Na dependência de um super acordo mundial, a taxação da fortuna de multimilionários proposta pelo Brasil para ser adotada de forma coordenada por vários países foi uma cortina de fumaça na estratégia do ministro da Fazenda, Fernando Haddad, para conseguir chegar aonde ele queria: a tributação de lucros e dividendos dos ricos aqui no Brasil. Mais do que desejo, uma necessidade para cumprir a promessa de campanha do presidente Lula de isentar mais gente da cobrança do imposto de renda, a medida foi a protagonista num storytelling que, da forma como foi desenvolvido até agora, virou o jogo a favor da Fazenda e é comemorada nos bastidores do governo.

Considerando storytelling como uma técnica comunicação que usa narrativas para transmitir a mensagem que se quer, se conectando emocionalmente com o público e facilitando a compreensão de ideias áridas, a história de Haddad trouxe os super ricos no papel dos vilões para o debate. Inicialmente, eles poderiam ajudar a reduzir a pobreza, a fome e até os problemas ambientais. Bastava contribuir com 2% de imposto sobre as suas megas fortunas. E tudo estava embasado em estudos de especialistas franceses e até de um prêmio no Nobel que traduziam números de forma clara: com 2% seria possível arrecadar cerca de US$ 250 bilhões por ano.

Mas isso foi só a introdução. No desenrolar da narrativa, os multimilionários globais deram lugar aos ricos brasileiros e ao debate sobre tributação de lucros e dividendos gerados aqui no país e isentos da cobrança de imposto de renda. Os super ricos mundiais ficaram para o fórum mais diplomático e menos resolutivo do G20, grupo que reúne os 20 países mais desenvolvidos do planeta. Os ricos brasileiros foram para a prancheta dos técnicos da Fazenda.

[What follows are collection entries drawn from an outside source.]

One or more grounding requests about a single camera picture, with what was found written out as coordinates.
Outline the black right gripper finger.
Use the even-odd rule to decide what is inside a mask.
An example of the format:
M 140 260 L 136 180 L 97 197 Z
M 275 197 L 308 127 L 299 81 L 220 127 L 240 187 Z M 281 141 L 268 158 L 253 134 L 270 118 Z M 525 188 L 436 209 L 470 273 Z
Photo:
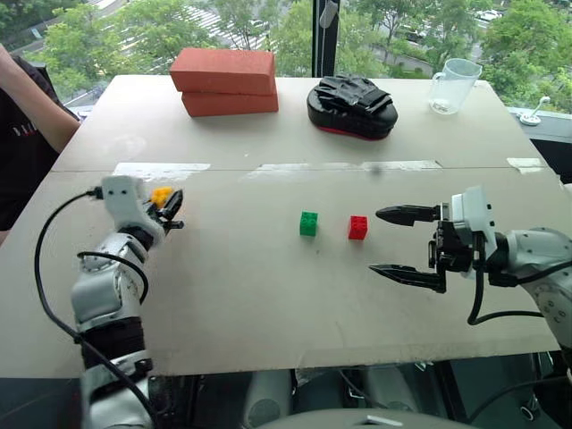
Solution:
M 368 268 L 394 282 L 437 293 L 446 292 L 444 273 L 423 273 L 408 265 L 370 265 Z
M 441 218 L 440 206 L 388 206 L 379 209 L 375 215 L 385 222 L 402 226 L 413 226 L 415 222 L 432 223 Z

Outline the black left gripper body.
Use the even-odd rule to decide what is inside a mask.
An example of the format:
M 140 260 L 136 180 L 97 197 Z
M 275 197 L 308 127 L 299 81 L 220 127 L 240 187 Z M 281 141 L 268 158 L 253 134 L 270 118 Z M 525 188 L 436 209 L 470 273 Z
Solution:
M 172 207 L 159 208 L 156 203 L 147 201 L 144 204 L 144 210 L 153 221 L 163 228 L 165 234 L 174 229 L 173 218 L 175 216 L 175 211 Z

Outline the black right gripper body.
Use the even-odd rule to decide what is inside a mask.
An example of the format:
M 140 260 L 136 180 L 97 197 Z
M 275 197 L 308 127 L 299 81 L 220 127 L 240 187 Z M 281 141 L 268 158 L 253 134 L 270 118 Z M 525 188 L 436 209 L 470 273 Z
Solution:
M 442 278 L 447 272 L 467 273 L 473 262 L 472 236 L 461 238 L 450 220 L 447 203 L 433 207 L 433 220 L 437 228 L 428 243 L 428 266 Z

Na avaliação do governo, essa história virou o cenário a favor da Fazenda e abriu caminho para fazer uma reforma da tributação da renda no Brasil, mesmo que seja por partes. Isso porque, defendem integrantes da equipe econômica, o que se tem hoje é: de um lado, um debate para recalibrar a tabela do IR, que define quanto cada cidadão tem que pagar de Imposto de Renda, de forma a aumentar a parcela de isentos. O tema é super pop e influencia o humor do eleitor, em especial, às vésperas das eleições. Do outro lado, cobrar mais de quem tem fortunas é uma forma de justiça social. “Quem vai ser contrário a exigir que quem ganha mais pague mais?”, questiona um técnico do governo.

“É uma discussão de conveniência e oportunidade”, afirma Manoel Pires, pesquisador do Instituto Brasileiro de Economia da Fundação Getúlio Vargas (Ibre) e da Universidade de Brasília (UnB).

“O ideal é tributar no lugar certo. A gente, no Brasil, não tributa dividendo, cobra muito das empresas e tem um monte de deduções”, complementa Pires. Para ele, isso levou a um sistema em que algumas empresas se beneficiam de carga tributária menor e outras, não. E isso acaba gerando distorções na economia. “É preciso, sim, tributar lucros e dividendos e ver a progressividade de imposto na pessoa física”, defende.

‘Imposto efetivo’

Por isso, o centro da proposta em estudo na Fazenda é o “imposto efetivo”. Na prática, quanto no final das contas, contabilizando imposto retido na fonte, deduções e isenções, foi a taxa de imposto paga por cada contribuinte.

Para aliviar quem ganha menos, a ideia é elevar a renda considerada livre de taxação. É impossível, segundo técnicos do governo, simplesmente elevar a faixa isenta de cobrança para os R$ 5 mil prometidos pelo presidente Lula. Na verdade, esse valor “engoliria” todas as outras faixas usadas para definir o percentual do imposto que incidirá sobre a renda. Assim, o desafio da Fazenda é recalibrar essas faixas e as deduções ou isenções permitidas.

No final, o que se quer é que o rico que, hoje, tem fortunas na casa de milhões de reais e que tem uma carga efetiva de cerca de 7%, por exemplo, pague o complemento para chegar num patamar equivalente ao que paga um trabalhador que ganha R$ 6 mil. Quanto deve ser essa alíquota? Os técnicos da Fazenda ainda trabalham com vários cenários. Tanto para a carga efetiva de IR quanto para a parcela da renda a partir da qual incidirá esse complemento do imposto. Sabe-se que o valor de R$ 1 milhão inicialmente cogitado enfrentará muita resistência dentro do Congresso Nacional. E os multimilionários? Bom, esses ficam com o G20.